◆ GOAL OF THE EXERCISE:
Give again, word for word, each line below starting at the one that contains "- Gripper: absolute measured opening" and ending at the one that contains "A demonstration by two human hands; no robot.".
TASK DATA START
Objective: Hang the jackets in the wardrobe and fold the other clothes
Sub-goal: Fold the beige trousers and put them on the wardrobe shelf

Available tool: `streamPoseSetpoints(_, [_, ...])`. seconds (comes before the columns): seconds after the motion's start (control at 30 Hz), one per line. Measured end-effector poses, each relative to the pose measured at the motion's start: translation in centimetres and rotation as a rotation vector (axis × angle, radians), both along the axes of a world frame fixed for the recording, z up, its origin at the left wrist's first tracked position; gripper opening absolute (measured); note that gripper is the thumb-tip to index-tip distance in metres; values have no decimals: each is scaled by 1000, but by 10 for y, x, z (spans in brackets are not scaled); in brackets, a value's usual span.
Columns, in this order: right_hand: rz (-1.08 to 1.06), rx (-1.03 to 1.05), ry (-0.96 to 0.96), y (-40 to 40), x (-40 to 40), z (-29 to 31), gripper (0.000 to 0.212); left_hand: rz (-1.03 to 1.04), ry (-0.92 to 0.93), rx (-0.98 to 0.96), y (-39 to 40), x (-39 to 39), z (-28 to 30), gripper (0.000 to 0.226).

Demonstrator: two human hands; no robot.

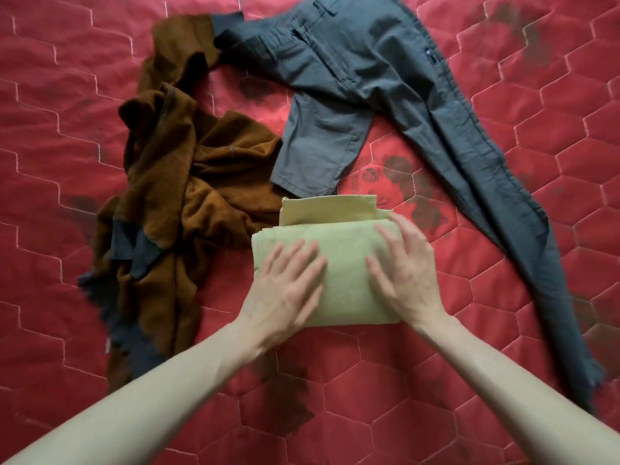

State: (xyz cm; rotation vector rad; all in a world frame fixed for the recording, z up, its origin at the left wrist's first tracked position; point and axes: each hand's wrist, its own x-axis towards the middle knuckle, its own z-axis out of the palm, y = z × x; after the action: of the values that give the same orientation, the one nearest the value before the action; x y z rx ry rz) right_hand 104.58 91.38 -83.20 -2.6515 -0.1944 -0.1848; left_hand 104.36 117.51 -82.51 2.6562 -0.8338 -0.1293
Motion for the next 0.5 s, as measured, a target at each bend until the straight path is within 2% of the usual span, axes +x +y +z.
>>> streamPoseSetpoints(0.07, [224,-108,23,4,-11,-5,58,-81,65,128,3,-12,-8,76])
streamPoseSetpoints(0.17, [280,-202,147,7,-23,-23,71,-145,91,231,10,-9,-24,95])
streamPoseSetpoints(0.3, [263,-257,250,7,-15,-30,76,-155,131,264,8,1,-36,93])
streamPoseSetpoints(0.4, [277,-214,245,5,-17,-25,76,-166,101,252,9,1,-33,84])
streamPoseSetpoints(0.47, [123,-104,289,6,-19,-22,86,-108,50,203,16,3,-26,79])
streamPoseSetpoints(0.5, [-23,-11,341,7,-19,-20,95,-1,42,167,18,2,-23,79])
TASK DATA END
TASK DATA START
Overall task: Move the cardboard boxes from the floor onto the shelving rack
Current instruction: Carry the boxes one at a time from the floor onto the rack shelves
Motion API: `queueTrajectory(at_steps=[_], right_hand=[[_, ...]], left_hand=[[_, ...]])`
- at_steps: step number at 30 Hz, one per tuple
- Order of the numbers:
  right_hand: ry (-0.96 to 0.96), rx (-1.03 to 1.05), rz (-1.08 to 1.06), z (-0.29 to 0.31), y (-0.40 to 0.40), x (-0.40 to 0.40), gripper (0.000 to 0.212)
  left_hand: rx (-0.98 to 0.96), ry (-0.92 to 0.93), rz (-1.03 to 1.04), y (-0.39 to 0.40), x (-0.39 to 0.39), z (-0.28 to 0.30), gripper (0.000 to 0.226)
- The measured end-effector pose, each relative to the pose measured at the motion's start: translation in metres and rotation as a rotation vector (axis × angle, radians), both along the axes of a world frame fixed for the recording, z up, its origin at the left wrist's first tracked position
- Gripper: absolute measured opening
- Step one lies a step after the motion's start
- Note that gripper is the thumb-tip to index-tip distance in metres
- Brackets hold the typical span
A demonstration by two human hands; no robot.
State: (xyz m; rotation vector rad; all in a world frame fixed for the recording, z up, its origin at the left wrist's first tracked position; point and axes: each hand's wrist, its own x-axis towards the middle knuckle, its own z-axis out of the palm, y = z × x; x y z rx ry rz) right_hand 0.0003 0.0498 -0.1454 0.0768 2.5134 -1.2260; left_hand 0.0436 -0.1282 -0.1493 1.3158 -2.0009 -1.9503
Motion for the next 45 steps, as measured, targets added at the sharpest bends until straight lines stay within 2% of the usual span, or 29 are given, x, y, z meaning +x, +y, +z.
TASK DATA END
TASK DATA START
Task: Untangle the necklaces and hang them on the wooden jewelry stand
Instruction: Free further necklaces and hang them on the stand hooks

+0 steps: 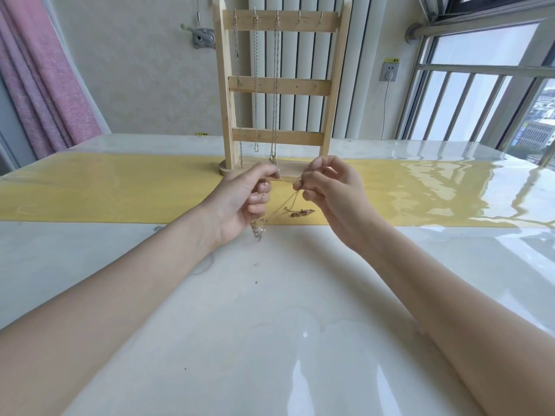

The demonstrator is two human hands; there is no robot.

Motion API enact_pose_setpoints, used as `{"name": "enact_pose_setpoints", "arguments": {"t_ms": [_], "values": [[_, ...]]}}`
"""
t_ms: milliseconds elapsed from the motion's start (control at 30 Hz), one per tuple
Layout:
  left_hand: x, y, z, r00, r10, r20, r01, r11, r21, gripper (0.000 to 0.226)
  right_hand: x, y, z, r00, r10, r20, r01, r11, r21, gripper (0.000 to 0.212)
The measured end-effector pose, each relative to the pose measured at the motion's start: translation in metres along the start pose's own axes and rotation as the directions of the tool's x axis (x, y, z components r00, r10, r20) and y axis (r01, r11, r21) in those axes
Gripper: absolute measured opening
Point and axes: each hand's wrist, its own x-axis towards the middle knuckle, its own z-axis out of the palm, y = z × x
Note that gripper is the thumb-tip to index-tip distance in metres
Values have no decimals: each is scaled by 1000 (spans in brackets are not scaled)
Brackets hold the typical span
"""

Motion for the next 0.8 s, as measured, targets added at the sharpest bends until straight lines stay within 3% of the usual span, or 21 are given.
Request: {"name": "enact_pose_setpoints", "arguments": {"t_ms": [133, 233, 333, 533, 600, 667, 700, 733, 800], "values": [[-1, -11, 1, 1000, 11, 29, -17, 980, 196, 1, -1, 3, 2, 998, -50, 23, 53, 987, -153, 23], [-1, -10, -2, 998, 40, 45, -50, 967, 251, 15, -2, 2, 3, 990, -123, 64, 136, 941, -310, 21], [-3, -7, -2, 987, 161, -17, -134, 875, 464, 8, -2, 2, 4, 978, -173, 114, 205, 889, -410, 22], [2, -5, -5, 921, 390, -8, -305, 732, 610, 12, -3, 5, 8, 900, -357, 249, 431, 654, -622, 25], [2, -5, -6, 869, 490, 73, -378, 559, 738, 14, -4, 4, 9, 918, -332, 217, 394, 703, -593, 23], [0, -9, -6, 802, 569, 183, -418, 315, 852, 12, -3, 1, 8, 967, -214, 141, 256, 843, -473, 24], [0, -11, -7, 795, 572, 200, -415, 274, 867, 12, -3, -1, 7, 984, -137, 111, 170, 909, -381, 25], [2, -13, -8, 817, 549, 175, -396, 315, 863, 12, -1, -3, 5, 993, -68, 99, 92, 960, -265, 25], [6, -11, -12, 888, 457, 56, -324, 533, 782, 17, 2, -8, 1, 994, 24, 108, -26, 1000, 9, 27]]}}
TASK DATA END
◆ COMPLETED EXERCISE:
- Gripper: absolute measured opening
- Step one lies a step after the motion's start
- Note that gripper is the thumb-tip to index-tip distance in metres
- Brackets hold the typical span
A demonstration by two human hands; no robot.

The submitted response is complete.